Problem-focused coping (take-charge strategies that deal with the problem at hand or eliminate the stressors through problem solving) often enhances feelings of control and reduces stress and its adverse consequences, assuming that the situation can be changed. Positive forms of emotion-focused coping deal with the emotional reactions one has to the stressful event (e.g., reinterpreting the event in a positive light). When a situation is unchangeable, emotion-focused coping may lead to healthier adaptation. Negative forms of emotion-focused coping, such as denial, self-blame, and ruminative coping (repeatedly thinking about the problem without trying to change it), are associated with maladaptive health outcomes. While some research suggests that men are more likely to use problem-focused coping strategies and women emotion-focused strategies, when education and career are accounted for gender differences in coping style disappear.
A social-support network is associated with lower perceived work-home conflict, increased job and life satisfaction, enhanced perceptions of control, and fewer stress-related health problems. Women are more likely to seek social support than men and tend to demonstrate greater health benefits from social support.
Many professionals, especially women, suffer from the "imposter syndrome" in which they believe they are intellectual frauds, consider themselves less competent than they really are, don't internalize their successes, and fear being "found out." Professionals who feel like impostors are more vulnerable to the negative health effects of stress.
The academy presents women scientists with a variety of obstacles, barriers, and stresses. But these challenges don't have to harm your health.
- Seek social support from formal sources of support, such as mentoring programs, as well as informal support groups like brown-bag lunch groups and e-mail discussion lists. Seek opportunities to interact with peers, vent, seek assistance, and commiserate, easing perceptions of isolation.

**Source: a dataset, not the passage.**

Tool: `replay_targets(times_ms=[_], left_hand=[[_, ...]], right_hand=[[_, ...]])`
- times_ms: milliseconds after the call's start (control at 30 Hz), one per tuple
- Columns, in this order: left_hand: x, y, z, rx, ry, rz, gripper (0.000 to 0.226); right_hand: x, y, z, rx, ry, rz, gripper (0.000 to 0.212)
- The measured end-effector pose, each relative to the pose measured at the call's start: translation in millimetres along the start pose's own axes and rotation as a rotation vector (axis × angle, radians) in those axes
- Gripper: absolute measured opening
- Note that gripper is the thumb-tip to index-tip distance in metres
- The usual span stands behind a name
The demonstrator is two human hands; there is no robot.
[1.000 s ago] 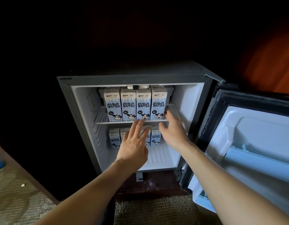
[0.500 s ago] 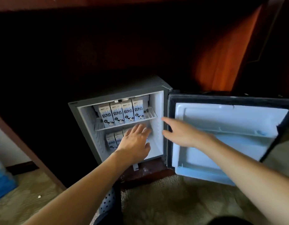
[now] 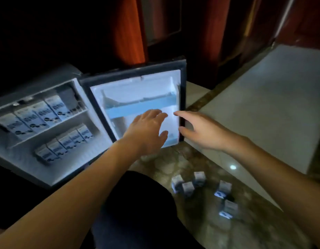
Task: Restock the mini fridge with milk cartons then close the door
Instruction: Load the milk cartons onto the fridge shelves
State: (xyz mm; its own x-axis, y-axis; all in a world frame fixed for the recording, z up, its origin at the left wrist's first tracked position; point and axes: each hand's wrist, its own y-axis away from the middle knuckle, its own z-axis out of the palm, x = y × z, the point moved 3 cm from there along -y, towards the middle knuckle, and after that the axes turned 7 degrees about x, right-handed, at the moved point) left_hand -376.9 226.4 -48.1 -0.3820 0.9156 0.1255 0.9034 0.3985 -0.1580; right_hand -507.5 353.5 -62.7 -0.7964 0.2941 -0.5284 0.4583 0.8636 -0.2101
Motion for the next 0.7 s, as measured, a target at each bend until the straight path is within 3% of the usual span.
replay_targets(times_ms=[233, 500, 700], left_hand=[[74.7, -25.9, 100.6, -0.171, 0.056, 0.052, 0.057], [74.8, -21.0, 241.7, -0.373, 0.042, -0.102, 0.066], [65.2, 14.1, 326.8, -0.54, -0.035, -0.165, 0.061]], right_hand=[[95.9, 49.5, 33.6, -0.082, 0.063, 0.157, 0.053], [188.8, 75.8, 114.8, -0.252, 0.064, 0.308, 0.057], [225.4, 78.5, 177.3, -0.372, 0.108, 0.311, 0.055]])
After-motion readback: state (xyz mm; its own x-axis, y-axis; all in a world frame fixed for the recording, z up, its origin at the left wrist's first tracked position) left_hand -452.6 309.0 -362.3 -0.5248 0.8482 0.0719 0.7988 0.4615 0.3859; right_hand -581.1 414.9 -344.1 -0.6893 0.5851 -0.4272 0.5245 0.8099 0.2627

- Reevaluate your coping style, and try to use problem-focused and positive emotion-focused strategies.
- Look for opportunities to relax.
- Distinguish tasks that absolutely must be done from those that are simply nice to do.
- Determine what must be done now, what can wait, and what requires consistent small bursts of activity.
- Seek help at home, whether it’s a monthly visit from a maid or additional child care.
- Allocate your time alongside your priorities: spend time first with your children and then find time for the housework. Decide to let some parts of your home receive less attention. Get your children involved in maintaining the home.
- Of course, rely on your spouse and ask him or her to lend a hand every day.